| Your goal |
A stretch of the entries below is to be set down exactly, running from the line with "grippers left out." through the line with "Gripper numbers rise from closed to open", both included, and no other line.

# # # # #

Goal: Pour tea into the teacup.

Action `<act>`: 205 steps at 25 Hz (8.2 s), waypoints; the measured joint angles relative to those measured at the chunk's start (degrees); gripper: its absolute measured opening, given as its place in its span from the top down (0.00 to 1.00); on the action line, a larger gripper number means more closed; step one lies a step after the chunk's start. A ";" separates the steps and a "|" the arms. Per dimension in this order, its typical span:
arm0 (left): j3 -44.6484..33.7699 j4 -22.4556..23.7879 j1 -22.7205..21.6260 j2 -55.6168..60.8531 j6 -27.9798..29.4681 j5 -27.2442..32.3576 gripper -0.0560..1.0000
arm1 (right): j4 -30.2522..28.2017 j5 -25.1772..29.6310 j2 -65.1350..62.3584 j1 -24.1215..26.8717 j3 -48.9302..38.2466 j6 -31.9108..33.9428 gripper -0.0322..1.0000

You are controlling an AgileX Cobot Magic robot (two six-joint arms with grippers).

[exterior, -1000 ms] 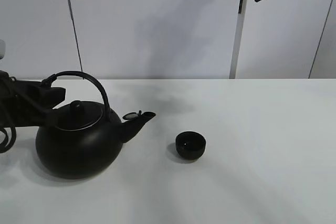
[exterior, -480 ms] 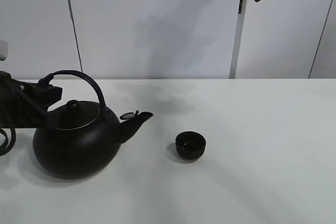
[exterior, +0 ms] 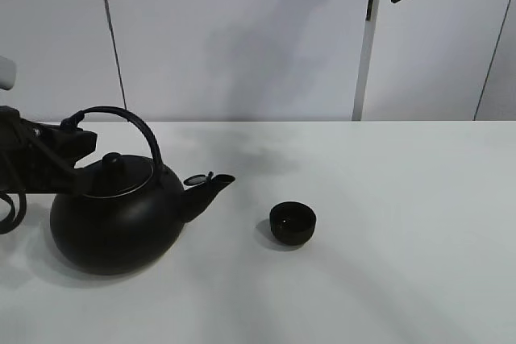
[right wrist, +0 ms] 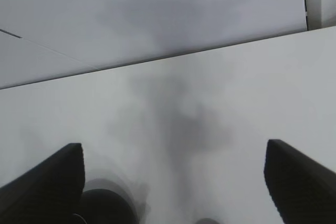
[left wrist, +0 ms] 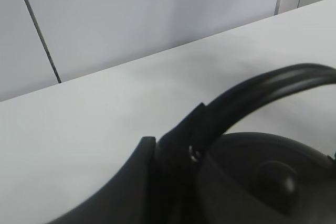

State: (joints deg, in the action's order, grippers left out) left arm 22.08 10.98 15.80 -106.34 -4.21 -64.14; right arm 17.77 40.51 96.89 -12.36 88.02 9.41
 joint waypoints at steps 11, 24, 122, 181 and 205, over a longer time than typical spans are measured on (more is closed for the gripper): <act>5.95 5.02 0.00 5.81 0.19 5.15 0.85 | 0.00 0.00 0.00 0.00 0.00 0.00 0.35; 15.57 10.59 5.95 5.74 2.26 20.08 0.85 | 0.00 0.00 0.00 0.00 0.00 0.00 0.35; 30.08 15.37 7.55 -1.49 -4.75 29.10 0.85 | 0.00 0.00 0.00 0.00 0.00 0.00 0.35; 30.43 15.42 9.08 -1.49 -7.80 31.21 0.85 | 0.00 0.00 0.00 0.00 0.00 0.00 0.35; 28.11 3.55 9.08 2.05 -0.62 30.73 0.85 | 0.00 0.00 0.00 0.00 0.00 0.00 0.35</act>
State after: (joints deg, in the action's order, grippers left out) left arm 50.19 14.53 24.88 -104.29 -4.84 -33.41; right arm 17.77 40.51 96.89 -12.36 88.02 9.41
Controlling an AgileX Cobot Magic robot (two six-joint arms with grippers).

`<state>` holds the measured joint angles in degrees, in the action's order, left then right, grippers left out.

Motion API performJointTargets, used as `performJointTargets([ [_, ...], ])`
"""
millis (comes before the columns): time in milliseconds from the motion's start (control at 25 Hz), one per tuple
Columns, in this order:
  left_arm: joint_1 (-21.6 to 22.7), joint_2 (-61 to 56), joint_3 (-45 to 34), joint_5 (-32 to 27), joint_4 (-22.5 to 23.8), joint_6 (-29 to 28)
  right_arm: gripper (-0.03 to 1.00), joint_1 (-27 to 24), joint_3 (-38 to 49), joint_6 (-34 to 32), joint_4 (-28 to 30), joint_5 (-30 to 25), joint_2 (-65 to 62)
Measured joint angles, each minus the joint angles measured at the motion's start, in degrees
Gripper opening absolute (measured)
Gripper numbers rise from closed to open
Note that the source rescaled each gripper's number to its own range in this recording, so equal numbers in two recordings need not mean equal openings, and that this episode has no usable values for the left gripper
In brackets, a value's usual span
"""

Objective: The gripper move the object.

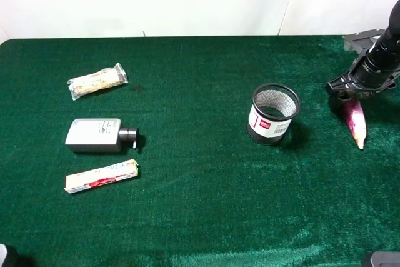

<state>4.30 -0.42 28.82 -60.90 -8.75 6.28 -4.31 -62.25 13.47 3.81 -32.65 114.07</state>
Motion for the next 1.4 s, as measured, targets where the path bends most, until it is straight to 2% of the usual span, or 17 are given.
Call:
performJointTargets([
  [80,0.0,0.0,0.0,0.0,0.0,0.0,0.88,0.0,0.0,0.0,-0.1,-0.1,0.0],
  [360,0.0,0.0,0.0,0.0,0.0,0.0,0.97,0.0,0.0,-1.5,-0.1,-0.2,-2.6],
  [680,0.0,0.0,0.0,0.0,0.0,0.0,1.00,0.0,0.0,-7.4,2.4,-3.6,-13.9],
  [880,0.0,0.0,0.0,0.0,0.0,0.0,1.00,0.0,0.0,-9.7,2.2,-9.9,-23.7],
  [1120,0.0,0.0,0.0,0.0,0.0,0.0,1.00,0.0,2.1,-9.0,-1.5,-18.9,-37.5],
  [1400,0.0,0.0,0.0,0.0,0.0,0.0,1.00,0.0,8.0,-8.9,-3.2,-32.8,-54.5],
])
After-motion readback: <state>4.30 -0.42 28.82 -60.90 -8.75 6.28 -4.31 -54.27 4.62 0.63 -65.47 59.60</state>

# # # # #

| Completed task |
`<state>` holds the measured joint angles in degrees, in the action's order, left then right, grippers left out.

Motion API performJointTargets, used as `performJointTargets([ [_, ...], ])`
"""
millis (comes before the columns): time in milliseconds from the motion's start (control at 25 Hz), one per tuple
Columns, in this order:
  left_arm: joint_1 (-21.6 to 22.7), joint_2 (-61 to 56), joint_3 (-45 to 34), joint_5 (-32 to 27), joint_4 (-22.5 to 23.8), joint_6 (-29 to 28)
  right_arm: gripper (-0.03 to 1.00), joint_1 (-27 to 24), joint_3 (-38 to 49), joint_6 (-34 to 32), joint_4 (-28 to 30), joint_5 (-30 to 25), joint_2 (-65 to 62)
Measured joint angles, each minus the joint angles measured at the motion's start, in degrees
Gripper opening absolute (measured)
Gripper numbers rise from closed to open

No further output is needed.